* WORK TO COMPLETE
The expected response is a copy of every line in the entries below that includes the word "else".
---
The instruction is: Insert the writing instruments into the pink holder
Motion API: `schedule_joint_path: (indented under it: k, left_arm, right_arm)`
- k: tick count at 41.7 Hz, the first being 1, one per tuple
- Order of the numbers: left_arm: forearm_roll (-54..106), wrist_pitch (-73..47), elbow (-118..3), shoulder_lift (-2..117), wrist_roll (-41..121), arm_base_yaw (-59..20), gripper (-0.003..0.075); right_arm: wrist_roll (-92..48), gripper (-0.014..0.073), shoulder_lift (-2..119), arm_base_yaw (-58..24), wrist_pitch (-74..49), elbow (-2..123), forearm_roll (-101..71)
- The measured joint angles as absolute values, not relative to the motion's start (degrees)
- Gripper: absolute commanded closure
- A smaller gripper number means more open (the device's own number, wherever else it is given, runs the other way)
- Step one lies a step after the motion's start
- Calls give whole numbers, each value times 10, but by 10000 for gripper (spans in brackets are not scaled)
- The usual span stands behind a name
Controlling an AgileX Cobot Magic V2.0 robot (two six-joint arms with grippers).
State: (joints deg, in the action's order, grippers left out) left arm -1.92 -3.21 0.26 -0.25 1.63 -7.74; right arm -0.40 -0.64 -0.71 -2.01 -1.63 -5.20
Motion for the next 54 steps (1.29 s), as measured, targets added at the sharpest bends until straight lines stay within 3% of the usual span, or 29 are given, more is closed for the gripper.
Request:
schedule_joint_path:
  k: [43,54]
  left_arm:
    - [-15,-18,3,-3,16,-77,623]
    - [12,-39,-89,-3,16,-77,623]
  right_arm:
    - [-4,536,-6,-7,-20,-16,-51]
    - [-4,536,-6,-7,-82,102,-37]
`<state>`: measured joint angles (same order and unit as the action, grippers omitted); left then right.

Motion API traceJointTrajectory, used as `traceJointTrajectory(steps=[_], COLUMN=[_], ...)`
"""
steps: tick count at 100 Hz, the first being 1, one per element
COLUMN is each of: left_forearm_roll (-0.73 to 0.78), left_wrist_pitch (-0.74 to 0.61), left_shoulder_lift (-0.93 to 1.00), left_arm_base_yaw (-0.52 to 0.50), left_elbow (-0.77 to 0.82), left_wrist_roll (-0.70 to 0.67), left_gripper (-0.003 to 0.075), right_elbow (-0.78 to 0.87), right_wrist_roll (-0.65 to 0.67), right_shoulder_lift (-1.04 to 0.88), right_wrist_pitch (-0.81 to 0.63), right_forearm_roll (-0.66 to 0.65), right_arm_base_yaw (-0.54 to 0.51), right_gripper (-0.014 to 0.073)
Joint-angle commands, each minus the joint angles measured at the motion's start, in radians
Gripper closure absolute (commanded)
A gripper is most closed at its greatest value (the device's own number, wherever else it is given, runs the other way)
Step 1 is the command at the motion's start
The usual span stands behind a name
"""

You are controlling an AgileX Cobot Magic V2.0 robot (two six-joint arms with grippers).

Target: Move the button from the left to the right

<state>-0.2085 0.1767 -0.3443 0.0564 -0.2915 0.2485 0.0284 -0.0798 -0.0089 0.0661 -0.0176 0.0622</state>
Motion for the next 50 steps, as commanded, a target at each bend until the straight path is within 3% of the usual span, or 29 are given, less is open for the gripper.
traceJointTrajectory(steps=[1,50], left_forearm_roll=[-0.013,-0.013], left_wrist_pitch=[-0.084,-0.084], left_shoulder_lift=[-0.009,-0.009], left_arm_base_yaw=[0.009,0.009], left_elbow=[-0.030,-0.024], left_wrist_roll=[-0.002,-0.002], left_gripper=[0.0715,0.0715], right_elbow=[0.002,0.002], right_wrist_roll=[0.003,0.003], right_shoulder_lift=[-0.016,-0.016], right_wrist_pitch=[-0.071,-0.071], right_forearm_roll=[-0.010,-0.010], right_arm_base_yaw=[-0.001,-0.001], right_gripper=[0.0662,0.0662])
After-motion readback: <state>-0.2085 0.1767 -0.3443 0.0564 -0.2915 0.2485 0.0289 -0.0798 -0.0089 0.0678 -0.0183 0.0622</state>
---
* RESULT FOR THIS EXERCISE
- A smaller gripper number means more open (the device's own number, wherever else it is given, runs the other way)
A gripper is most closed at its greatest value (the device's own number, wherever else it is given, runs the other way)

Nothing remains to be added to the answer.